Il ne mit même pas une seconde à répondre, comme s’il avait toujours connu la réponse à cette question.

— Diffuser de la protéodie en masse ! Je ne vois que cela ! J’imagine que les dirigeants de Rapstrack se voient, comme tous ces géants de l’internet, en bienfaiteurs de l’humanité. Ils voient sans doute dans le mariage de la protéodie et des plateformes de streaming un moyen de faire beaucoup d’argent un jour en s’attaquant au marché de la pharmacie… Ce serait une sacrée révolution ! Imaginez plutôt. Vous achèterez un médicament sonore au lieu de pilules chez le pharmacien. Vous imaginez la taille du marché ? C’est la fortune assurée !

— Et si on balance une saloperie ? Lui demandai-je.

— On crée un putain de problème, répondit-il. C’est pour cela que je vous dis qu’ils n’auront jamais les agréments…

— Comment pourraient-ils balancer une saloperie ? Poursuivis-je. Cela ressemble à quoi une protéodie ?

— C’est de la musique. Une courte musique de quelques secondes. Une protéine, c’est environ 100 à 200 notes…

— Mais s’ils mettaient une protéodie en ligne, on saurait l’identifier ?

— Pas forcément… vous pouvez l’incruster dans un morceau plus long. Il doit même être possible de la faire jouer derrière un morceau très connu, de manière subliminale, et personne ne s’en rendra compte.

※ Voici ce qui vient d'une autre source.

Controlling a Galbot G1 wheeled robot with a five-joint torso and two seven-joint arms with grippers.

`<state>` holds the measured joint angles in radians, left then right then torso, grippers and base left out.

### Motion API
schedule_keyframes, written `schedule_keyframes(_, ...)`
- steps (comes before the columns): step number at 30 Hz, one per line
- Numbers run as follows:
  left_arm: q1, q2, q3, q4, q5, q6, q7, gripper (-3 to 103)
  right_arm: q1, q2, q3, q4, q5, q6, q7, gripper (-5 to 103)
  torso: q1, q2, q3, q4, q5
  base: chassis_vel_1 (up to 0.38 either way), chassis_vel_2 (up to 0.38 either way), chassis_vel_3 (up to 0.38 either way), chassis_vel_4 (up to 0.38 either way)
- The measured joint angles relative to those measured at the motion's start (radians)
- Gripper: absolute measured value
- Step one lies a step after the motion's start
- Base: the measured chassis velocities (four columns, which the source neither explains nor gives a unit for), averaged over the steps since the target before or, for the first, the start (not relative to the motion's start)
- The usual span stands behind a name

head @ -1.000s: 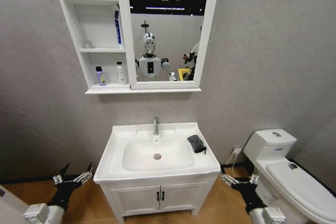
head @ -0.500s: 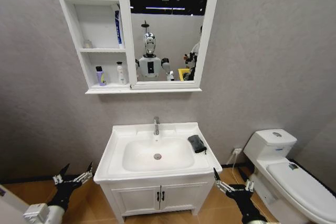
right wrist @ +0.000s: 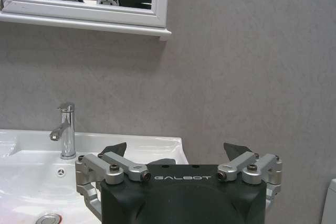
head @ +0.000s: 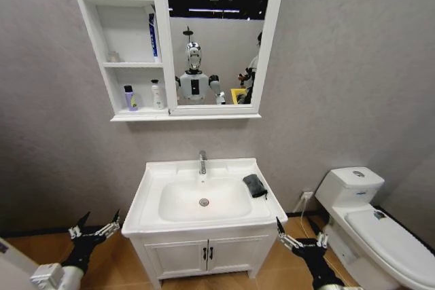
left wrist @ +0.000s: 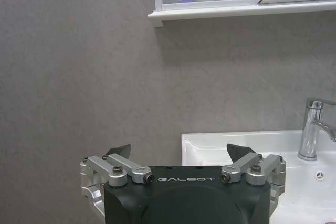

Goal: Move facial cleanser and shampoo from washbasin to cabinet, then wipe washbasin with towel.

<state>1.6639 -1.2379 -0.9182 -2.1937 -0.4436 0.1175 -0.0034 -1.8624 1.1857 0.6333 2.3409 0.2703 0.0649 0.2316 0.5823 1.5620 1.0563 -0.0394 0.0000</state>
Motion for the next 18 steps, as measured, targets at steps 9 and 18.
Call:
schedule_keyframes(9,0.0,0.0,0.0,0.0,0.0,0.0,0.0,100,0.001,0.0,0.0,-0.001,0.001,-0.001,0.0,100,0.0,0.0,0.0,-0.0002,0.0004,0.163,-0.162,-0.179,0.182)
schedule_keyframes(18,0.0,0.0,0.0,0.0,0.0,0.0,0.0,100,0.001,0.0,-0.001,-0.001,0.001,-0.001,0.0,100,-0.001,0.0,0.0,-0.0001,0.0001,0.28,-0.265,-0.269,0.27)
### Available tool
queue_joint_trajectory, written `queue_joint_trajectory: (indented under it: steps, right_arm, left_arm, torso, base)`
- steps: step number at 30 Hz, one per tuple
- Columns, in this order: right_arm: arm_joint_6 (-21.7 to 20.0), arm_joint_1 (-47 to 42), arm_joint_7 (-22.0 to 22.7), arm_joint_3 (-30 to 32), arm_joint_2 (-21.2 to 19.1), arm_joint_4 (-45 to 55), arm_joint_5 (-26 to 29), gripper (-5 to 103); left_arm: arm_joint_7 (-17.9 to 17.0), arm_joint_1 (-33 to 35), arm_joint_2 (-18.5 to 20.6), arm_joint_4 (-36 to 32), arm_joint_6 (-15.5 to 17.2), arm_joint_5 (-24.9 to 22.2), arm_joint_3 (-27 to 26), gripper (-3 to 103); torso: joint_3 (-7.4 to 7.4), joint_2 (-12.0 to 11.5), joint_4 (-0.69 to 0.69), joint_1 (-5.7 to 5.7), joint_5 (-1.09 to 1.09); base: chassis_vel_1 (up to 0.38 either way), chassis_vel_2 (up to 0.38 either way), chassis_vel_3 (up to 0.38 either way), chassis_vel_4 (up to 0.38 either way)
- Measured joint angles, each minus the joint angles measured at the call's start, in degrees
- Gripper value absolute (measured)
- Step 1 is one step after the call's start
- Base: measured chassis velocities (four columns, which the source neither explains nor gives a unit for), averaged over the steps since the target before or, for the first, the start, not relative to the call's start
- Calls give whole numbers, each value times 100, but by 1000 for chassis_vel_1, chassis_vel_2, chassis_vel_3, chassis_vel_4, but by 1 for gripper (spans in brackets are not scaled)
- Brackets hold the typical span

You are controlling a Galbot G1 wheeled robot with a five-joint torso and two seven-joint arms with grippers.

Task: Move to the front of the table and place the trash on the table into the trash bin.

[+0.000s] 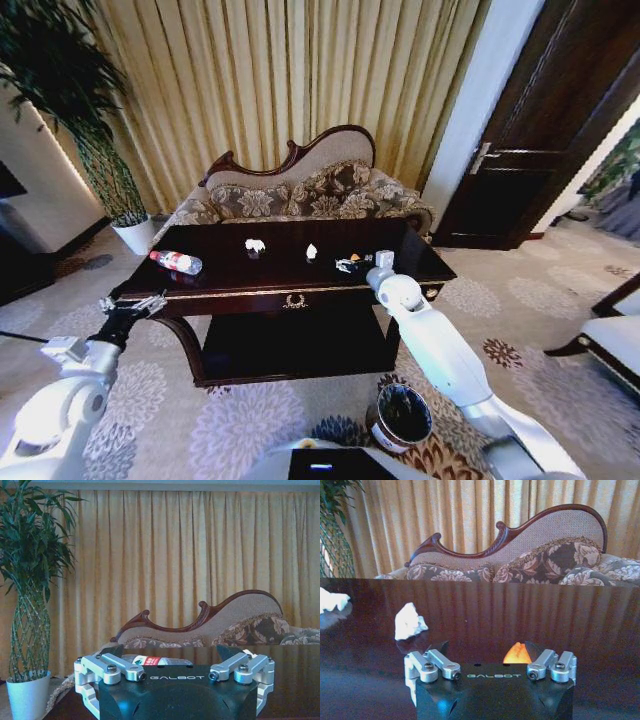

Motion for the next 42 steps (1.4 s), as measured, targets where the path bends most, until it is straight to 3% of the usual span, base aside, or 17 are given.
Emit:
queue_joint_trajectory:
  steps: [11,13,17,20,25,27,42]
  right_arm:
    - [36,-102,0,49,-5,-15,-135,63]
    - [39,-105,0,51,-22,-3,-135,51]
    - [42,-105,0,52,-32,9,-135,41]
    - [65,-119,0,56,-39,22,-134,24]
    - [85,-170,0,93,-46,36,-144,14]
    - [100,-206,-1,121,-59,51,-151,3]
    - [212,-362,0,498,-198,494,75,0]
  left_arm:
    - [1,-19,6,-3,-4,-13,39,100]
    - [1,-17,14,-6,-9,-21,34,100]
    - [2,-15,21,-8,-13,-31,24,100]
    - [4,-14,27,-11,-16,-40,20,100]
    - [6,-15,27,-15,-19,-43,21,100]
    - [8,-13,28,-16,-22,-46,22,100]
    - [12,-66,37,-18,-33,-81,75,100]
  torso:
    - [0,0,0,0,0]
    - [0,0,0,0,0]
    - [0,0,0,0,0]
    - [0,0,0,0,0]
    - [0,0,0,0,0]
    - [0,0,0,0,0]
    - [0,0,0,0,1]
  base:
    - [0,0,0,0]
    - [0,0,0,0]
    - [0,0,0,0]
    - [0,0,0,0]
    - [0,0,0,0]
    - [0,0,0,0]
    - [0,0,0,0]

Nous gardâmes le silence qu’il coupa.

— Je ne comprends pas toutes ces questions. N’étiez-vous pas sur des plaintes de viticulteurs ? Après votre coup de fil, j’ai regardé les articles sur ces sujets. Ils semblent plutôt se plaindre de charlatanisme…

— Je vous remercie Professeur, lui répondis-je avant de raccrocher sans autre explication.

Je pliai le soir même mes affaires, déposai mon dû à l’attention de la propriétaire et appelai un taxi pour qu’il me ramenât à Clermont-Ferrand. De là, je louai une voiture et pris la route d’Aubusson.